Data to examine: Begin
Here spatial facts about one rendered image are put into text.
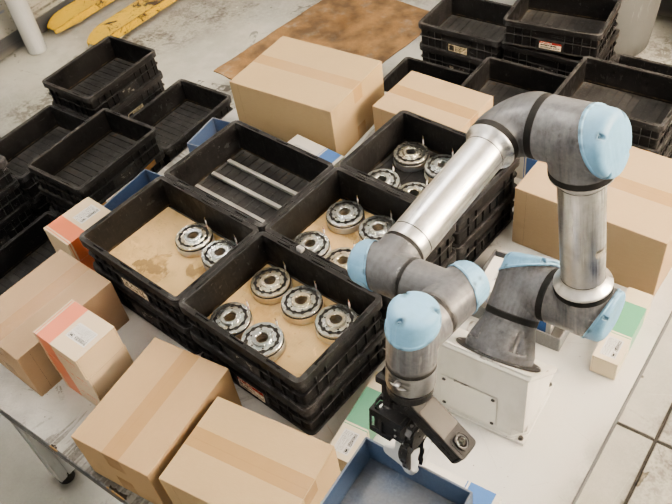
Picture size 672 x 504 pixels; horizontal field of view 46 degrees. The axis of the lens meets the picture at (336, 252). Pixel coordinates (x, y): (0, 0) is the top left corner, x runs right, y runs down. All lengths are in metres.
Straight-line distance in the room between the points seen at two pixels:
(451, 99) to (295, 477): 1.31
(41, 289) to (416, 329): 1.33
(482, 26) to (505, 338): 2.31
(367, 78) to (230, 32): 2.29
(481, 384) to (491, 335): 0.12
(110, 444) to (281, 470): 0.39
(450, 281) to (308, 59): 1.62
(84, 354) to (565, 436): 1.11
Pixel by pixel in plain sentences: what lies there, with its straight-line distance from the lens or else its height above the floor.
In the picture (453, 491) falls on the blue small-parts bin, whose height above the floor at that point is 1.12.
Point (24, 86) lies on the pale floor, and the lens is 4.81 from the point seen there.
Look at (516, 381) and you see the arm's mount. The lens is 1.67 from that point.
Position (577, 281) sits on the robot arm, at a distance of 1.57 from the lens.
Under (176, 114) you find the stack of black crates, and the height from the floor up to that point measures 0.38.
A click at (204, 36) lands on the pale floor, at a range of 4.77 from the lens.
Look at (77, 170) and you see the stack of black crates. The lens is 3.16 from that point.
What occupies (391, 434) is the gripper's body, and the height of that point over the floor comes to 1.23.
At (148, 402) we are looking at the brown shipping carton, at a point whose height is 0.86.
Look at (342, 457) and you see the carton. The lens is 1.78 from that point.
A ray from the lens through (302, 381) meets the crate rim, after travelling 1.69.
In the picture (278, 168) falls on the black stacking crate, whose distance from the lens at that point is 2.34.
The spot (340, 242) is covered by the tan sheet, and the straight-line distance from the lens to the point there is 2.08.
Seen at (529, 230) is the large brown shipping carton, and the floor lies 0.77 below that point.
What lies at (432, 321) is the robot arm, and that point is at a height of 1.47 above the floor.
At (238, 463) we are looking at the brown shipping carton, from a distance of 1.70.
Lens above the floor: 2.30
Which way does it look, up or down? 46 degrees down
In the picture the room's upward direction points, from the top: 9 degrees counter-clockwise
Data to examine: End
• _Assignment_
Scan the records above for the string "crates", then copy each line where it turns up.

• _Result of the task_
Under (176, 114) you find the stack of black crates, and the height from the floor up to that point measures 0.38.
Look at (77, 170) and you see the stack of black crates. The lens is 3.16 from that point.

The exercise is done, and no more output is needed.